What is required
Each line of the listing below that includes "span" should be reported.

Data extract
%%
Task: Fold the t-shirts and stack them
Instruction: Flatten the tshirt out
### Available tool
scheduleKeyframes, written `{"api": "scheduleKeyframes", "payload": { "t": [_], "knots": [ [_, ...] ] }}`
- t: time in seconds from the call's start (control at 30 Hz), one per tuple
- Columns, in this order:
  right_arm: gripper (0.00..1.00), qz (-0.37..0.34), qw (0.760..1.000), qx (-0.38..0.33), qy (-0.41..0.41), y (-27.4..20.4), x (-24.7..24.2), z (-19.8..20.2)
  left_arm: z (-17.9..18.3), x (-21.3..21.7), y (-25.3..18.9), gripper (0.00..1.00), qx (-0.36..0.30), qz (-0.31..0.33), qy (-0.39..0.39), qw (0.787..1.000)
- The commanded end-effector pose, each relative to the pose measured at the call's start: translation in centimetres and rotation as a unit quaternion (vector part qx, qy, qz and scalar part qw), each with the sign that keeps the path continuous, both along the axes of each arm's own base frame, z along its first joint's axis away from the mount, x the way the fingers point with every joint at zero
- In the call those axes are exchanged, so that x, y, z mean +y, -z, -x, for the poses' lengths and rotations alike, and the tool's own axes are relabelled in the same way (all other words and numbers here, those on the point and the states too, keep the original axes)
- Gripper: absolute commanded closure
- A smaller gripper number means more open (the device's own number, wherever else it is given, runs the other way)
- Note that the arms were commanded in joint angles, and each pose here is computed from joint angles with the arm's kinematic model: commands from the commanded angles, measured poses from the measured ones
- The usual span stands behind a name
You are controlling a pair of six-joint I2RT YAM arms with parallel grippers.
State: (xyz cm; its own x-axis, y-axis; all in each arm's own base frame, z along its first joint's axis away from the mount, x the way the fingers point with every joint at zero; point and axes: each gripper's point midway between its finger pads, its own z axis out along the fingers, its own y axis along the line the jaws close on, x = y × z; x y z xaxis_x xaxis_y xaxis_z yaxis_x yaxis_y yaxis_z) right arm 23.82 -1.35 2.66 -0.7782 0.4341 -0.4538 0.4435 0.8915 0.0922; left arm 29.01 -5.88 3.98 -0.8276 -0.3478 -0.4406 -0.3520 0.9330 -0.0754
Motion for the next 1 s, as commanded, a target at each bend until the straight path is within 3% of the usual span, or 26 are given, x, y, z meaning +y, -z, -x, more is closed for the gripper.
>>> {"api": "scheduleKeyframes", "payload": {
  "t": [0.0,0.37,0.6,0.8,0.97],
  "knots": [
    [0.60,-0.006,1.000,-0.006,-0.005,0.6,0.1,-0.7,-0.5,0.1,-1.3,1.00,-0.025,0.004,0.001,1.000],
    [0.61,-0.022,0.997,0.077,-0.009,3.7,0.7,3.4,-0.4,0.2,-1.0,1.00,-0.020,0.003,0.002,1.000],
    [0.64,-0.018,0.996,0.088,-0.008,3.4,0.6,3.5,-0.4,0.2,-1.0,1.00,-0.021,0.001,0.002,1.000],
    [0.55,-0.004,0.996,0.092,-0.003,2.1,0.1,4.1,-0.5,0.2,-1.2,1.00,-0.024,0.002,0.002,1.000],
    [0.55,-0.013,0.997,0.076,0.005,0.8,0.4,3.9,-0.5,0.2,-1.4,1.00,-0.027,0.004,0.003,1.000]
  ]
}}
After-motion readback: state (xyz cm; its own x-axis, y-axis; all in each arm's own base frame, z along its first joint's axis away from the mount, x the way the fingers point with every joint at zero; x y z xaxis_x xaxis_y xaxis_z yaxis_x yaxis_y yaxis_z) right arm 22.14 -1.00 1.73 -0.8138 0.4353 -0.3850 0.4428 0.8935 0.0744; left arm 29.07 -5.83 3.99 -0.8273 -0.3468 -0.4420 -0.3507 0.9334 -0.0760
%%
Answer space
- The usual span stands behind a name
Motion for the next 1 s, as commanded, a target at each bend until the straight path is within 3% of the usual span, or 26 are given, x, y, z meaning +y, -z, -x, more is closed for the gripper.

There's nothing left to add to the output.